Погода чудесна, лес весь светится. Парки здесь обширны и отменно содержатся.
Шасс и она опередили нашу группу, остальные тактично оставили их наедине. Ревнивые мысли не давали мне покоя. Чем более я их гнал, тем злее они жалили. Сам для себя незаметно свернул я в боковую аллею и вдруг оказался один, о чем вовсе не сожалел. Издали женский голос: Nicolas-a-a! Я не отозвался. Так прошло, может быть, полчаса. Внезапно слышу шум ветвей позади и оглядываюсь. На полянку вылетает ее жеребец, весь в мыле. Сердце мое замерло, я не знал, что сказать. Она улыбнулась самой своей милой улыбкой, чуть озорной, что ей так к лицу.
— Пусть бедный Альтон немного отдохнет. Пройдемся немного.
Я соскочил с лошади и помог ей. Лицо ее было в двух дюймах от моих губ, прядь волос коснулась меня.
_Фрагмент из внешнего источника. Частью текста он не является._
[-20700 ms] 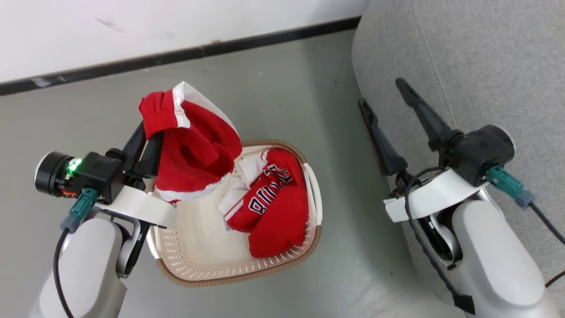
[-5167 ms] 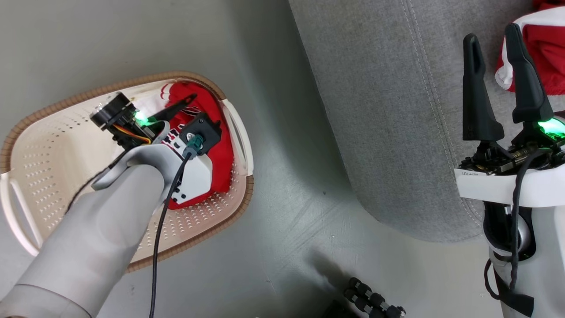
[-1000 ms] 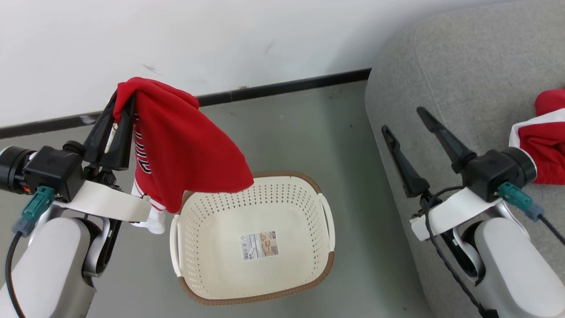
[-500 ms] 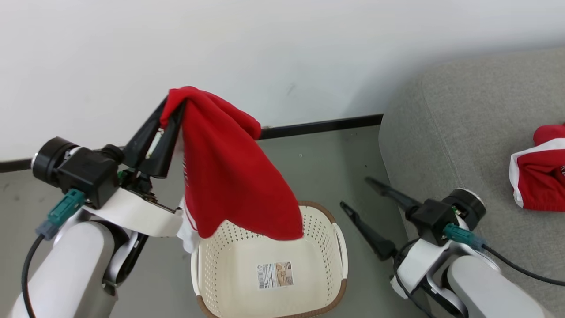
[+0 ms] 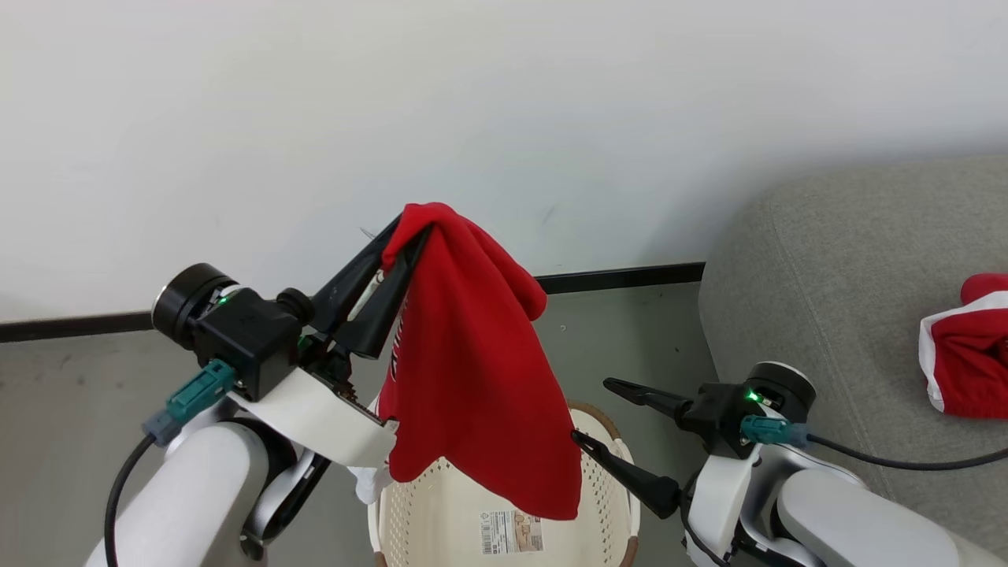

Голова моя закружилась, я что-то пробормотал и, уверен, покраснел как рак. Избавлюсь ли я когда от этой слабости? Мы пошли молча рядом, ведя лошадей на поводу.
— Вас не заинтересовала записка, которую вы тогда сожгли по моей просьбе?
— Мадам, вы меня оскорбляете!
— Ах, как мы горды! Это и подобает столбовому дворянину. Кажется, так это у вас называется? А между тем эта записка касалась вас.
— Меня?
— У вас есть бумага и карандаш?
Я достал свою записную книжку, Оленькин подарок. Она положила ее на седло спокойно стоявшего Альтона.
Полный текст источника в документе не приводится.